Enjoying a big year, The Ragbirds coming home to The Ark
The Ann Arbor-based, Gypsy-influenced folk rockers recently released a new CD. They’ve been on the cover of iSpy magazine. High Times named them the Band of the Month for January, and they just did four performances at the prestigious South By Southwest music festival in Austin, Texas.
Since they’ve put 12,000 miles on their vegetable oil-fueled tour bus just in the past two months, “Travelling Machine,” seems an apt title for their new disc.
“We’ve been keeping our nose to the grind—it’s been a lot of good times and we’re really excited. It’s been real encouraging for sure,” front woman and multi-instrumentalist Erin Zindle said of the attention that’s now being paid to the band.
Zindle and the rest of The Ragbirds, including brother T. J. Zindle (electric and acoustic guitar, vocals), husband Randall Moore (congas, tabla, djembe, timbales, bongos, percussion), Brian Crist (bass, percussion), and Loren Kranz (drum set, vocals), will perform at The Ark Friday night, fresh off the South by Southwest appearances.“We’re folk rock with a lot of world music influence. It really is a pretty wide net of sounds that show their influence in our music,” Zindle said. “It’s not traditional world music by any means; we’re not trying to make authentic Cajun or Latin or Celtic or African music. But at the same time we have such a great love for these cultural sounds we let those things make their impression on us and come out as naturally as they can through our original music.”
A Ragbirds show is an energetic affair, with Zindle skilfully switching among violin, mandolin, banjo, accordion, and percussion instruments, all the while dancing around the stage. The new CD, said Zindle, captures more of the lively feel of the group’s concert appearances than did earlier efforts like “Yes Nearby,” “Wanderlove” and “Finally Almost Ready.”
“It’s a big step for us,” Zindle said of the disc. “It’s really more representative of our high-energy live shows than we’ve been able to accomplish on previous records. That was really by design. We road-tested the songs for this record—I wrote these songs with the stage in mind—and I wrote them while we were on the road. I kind of picked more uptempo tunes to put in this collection.”
She said fans will notice a few changes in the band’s sound—nothing drastic, but evident nonetheless.
“We’ve tried out a few new styles, two in particular on this new album. There’s our first Cajun/zydeco -style tune and also a sea chantey. I feel like it’s been more of an extension of our original sound, not necessarily a change—the biggest change in the band was when T.K., my brother, joined the band in 2008. That was the most drastic change because he brought a lot more rock and roll / electric guitar sound.”

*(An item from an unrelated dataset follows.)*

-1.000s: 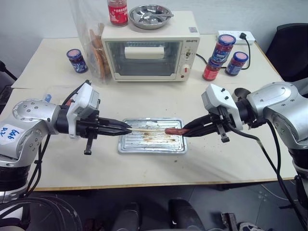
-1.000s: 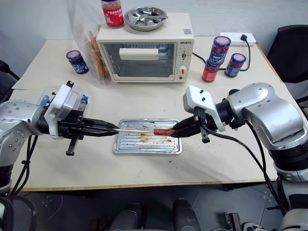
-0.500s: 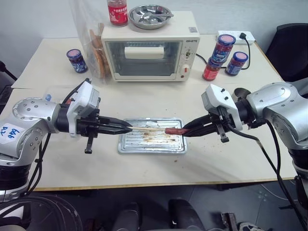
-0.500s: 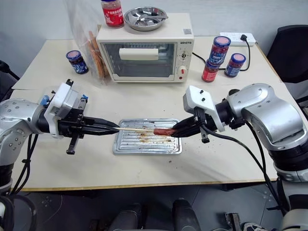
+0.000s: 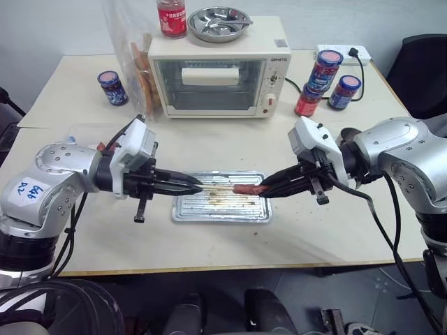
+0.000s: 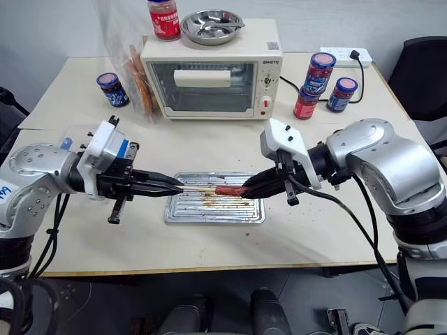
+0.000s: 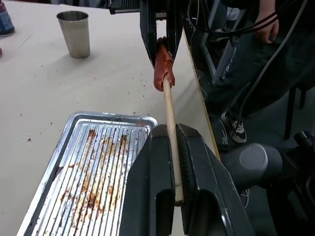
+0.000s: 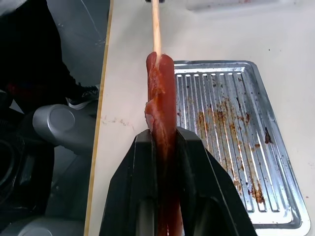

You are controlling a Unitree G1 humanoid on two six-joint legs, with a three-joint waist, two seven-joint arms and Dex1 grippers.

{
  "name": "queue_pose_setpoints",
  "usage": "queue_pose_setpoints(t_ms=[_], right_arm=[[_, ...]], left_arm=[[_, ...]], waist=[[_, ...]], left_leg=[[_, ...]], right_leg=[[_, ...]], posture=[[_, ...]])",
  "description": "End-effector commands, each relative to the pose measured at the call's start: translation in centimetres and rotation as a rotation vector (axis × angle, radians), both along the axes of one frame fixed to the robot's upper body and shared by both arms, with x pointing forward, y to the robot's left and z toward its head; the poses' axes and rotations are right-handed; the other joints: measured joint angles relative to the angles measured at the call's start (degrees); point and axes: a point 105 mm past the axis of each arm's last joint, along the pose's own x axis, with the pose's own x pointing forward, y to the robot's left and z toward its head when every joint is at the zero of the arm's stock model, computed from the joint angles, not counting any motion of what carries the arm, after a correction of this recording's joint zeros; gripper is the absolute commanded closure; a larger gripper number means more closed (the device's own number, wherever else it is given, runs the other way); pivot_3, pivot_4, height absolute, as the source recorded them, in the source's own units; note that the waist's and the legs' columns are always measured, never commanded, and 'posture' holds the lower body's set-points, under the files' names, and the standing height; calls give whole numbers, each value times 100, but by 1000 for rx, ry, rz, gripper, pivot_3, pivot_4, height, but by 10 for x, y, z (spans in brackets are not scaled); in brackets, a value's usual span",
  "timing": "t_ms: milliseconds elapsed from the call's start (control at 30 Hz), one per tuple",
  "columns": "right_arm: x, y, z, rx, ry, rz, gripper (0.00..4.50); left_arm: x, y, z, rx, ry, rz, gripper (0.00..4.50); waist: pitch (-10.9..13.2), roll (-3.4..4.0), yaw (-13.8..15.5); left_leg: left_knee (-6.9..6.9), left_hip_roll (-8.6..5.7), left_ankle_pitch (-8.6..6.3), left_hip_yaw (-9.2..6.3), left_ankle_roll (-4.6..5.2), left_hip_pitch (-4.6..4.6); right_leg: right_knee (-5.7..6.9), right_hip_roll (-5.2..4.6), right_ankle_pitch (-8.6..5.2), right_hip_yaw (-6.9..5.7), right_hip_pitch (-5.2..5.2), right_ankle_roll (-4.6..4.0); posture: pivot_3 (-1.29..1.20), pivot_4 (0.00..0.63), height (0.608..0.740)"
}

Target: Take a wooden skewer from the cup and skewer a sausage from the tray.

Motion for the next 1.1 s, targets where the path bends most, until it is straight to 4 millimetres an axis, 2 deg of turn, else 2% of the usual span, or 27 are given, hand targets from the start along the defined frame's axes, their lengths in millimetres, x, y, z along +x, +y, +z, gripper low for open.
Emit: queue_pose_setpoints(t_ms=[33,167,300,367,400,500,700,800,933,967,1100], right_arm=[[-12,8,18,47,-57,63,4074],[-12,8,19,49,-55,62,4074],[-10,6,21,53,-52,42,3209],[-6,5,23,59,-64,23,2554],[-5,4,24,60,-72,18,2447],[0,3,27,63,-100,-3,1602],[14,5,38,132,-147,-72,1602],[17,10,45,209,-95,-103,1175],[19,19,45,247,-126,-113,129],[20,21,47,266,-128,-118,10],[20,30,54,335,-124,-123,10]], left_arm=[[2,-4,2,-2,-28,-1,4500],[3,-3,2,-5,-28,3,4500],[5,4,-1,-4,-24,43,4500],[6,9,-1,-6,-24,73,4500],[7,11,-2,-9,-24,87,4500],[7,21,-3,-18,-26,148,4500],[0,42,-2,-86,-49,340,4500],[-6,59,-5,-136,-63,502,4500],[-4,105,-6,-256,-116,863,4500],[-4,114,-6,-284,-130,939,4500],[-2,151,-18,-323,-166,1217,4500]], waist=[[0,0,-3],[0,0,-2],[0,0,-1],[0,0,-5],[0,0,-7],[0,0,-7],[0,0,-14],[0,0,-15],[0,0,2],[0,0,4],[-3,-4,17]], left_leg=[[0,0,0,0,0,0],[0,0,0,0,0,0],[1,0,0,0,0,0],[0,0,0,0,0,0],[0,0,0,0,0,0],[0,1,0,0,0,0],[-2,2,0,0,0,0],[-3,2,0,0,0,0],[-6,3,0,0,0,1],[-4,4,0,-1,0,1],[3,0,0,-1,0,3]], right_leg=[[0,0,0,0,0,0],[0,0,0,0,0,0],[0,0,0,0,0,0],[0,0,0,0,0,0],[0,0,0,1,0,0],[0,0,0,1,-1,0],[0,-1,0,2,-2,0],[-1,-2,0,3,-2,0],[0,-2,0,3,-4,0],[0,-2,0,1,-3,0],[2,-3,0,1,2,0]], posture=[[0,150,740],[0,150,740],[0,150,740],[0,150,740],[0,150,740],[0,150,740],[0,150,740],[0,150,740],[0,150,740],[0,150,740],[0,150,740]])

The South by Southwest event has been something she and her bandmates have been hoping they could do for a while, Zindle added before the band headed south.

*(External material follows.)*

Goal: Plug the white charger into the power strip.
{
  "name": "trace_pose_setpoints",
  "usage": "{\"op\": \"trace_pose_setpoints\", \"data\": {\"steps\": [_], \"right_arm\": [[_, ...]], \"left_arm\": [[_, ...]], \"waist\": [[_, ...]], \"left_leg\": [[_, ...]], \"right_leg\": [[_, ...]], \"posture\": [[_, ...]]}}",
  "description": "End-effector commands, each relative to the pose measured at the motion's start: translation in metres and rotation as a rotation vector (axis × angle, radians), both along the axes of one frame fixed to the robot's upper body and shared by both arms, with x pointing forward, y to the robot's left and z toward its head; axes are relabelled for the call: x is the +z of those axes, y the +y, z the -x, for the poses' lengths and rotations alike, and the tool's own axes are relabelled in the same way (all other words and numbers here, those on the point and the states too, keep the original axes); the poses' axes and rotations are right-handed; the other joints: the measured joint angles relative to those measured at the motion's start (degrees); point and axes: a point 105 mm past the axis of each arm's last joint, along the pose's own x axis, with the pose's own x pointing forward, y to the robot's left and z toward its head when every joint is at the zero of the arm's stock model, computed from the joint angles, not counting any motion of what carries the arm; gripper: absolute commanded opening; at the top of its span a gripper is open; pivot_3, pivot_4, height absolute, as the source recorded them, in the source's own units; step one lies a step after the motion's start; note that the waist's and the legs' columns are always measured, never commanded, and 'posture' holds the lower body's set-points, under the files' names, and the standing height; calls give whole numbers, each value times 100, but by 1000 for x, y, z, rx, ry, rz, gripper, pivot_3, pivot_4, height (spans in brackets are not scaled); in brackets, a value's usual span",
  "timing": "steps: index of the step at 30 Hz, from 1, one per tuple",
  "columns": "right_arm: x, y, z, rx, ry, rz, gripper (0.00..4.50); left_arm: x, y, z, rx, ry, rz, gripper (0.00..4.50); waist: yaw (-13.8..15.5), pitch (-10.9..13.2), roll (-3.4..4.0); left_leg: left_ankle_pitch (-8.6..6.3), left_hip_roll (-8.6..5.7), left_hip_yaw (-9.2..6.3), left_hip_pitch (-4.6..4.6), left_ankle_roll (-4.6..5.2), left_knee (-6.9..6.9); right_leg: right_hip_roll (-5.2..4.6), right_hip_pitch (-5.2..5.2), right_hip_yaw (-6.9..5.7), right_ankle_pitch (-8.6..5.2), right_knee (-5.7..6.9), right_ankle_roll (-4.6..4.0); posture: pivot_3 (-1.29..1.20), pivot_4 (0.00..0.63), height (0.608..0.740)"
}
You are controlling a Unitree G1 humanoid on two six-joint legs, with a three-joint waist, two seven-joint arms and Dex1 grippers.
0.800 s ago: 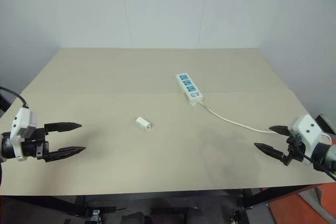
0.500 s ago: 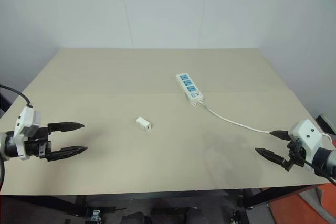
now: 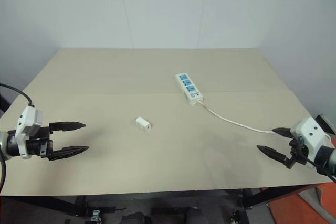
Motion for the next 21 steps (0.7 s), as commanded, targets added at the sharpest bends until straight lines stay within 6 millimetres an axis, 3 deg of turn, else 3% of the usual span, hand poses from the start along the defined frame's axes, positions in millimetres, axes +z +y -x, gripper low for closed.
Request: {"op": "trace_pose_setpoints", "data": {"steps": [1, 9, 12, 17, 21], "right_arm": [[-5, 11, -24, 3, -14, -2, 4500], [-30, 49, -105, -43, 22, -89, 4500], [-35, 63, -125, -54, 56, -131, 4500], [-44, 75, -134, -13, 116, -110, 4500], [-53, 82, -131, 42, 156, -82, 3592]], "left_arm": [[13, -3, -2, -9, -42, -5, 4464], [14, -7, -7, -4, -51, -42, 4464], [15, -9, -8, 0, -55, -54, 4464], [15, -11, -5, 4, -58, -60, 4464], [12, -10, -1, 16, -48, -75, 4500]], "waist": [[-19, 0, -2], [-122, 1, -4], [-144, 1, -4], [-117, 2, -2], [-142, 2, -2]], "left_leg": [[0, 0, 2, 2, 0, 1], [0, -2, 9, -14, 0, -1], [0, -3, 10, -22, 0, -5], [0, -1, 7, -34, 1, -11], [-1, -2, 8, -31, 2, -9]], "right_leg": [[2, 1, 0, 0, 0, 0], [2, -19, 7, 2, 4, -4], [3, -28, 7, 3, 4, -6], [-5, -36, 2, 4, 2, -6], [-12, -32, 3, 7, 2, -1]], "posture": [[0, 150, 740], [0, 150, 740], [0, 150, 740], [0, 150, 740], [0, 150, 740]]}}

“It’s our first time there. We’ve tried to make it happen every year now that we have an official showcase and a few other good opportunities it’s definitely worthwhile. We’ll be in (Austin) for six days; it will be a good chance to network and we’ll get to go to some of the panels and get to see some other cool shows.”
Besides making music, The Ragbirds are known for a commitment to the environment, and even drive a tour bus fueled by vegetable oil obtained from restaurants along the way, a conversation starter on its own as they travel from gig to gig.
“To me its good for people to see there are other alternatives out there,” Zindle explained. “Even though this isn’t the answer for everybody, it just happens to work for us, and it is so much better for the environment.”
The bus gets about the same mileage as it would burning diesel fuel, 15 or so m.p.g., towing a heavy trailer. “It’s not great mileage but it’s 90 percent fewer carbon emissions on vegetable oil than it is on diesel. It had a certain food-like odor but it smells so much better than diesel fuel,” Zindle said.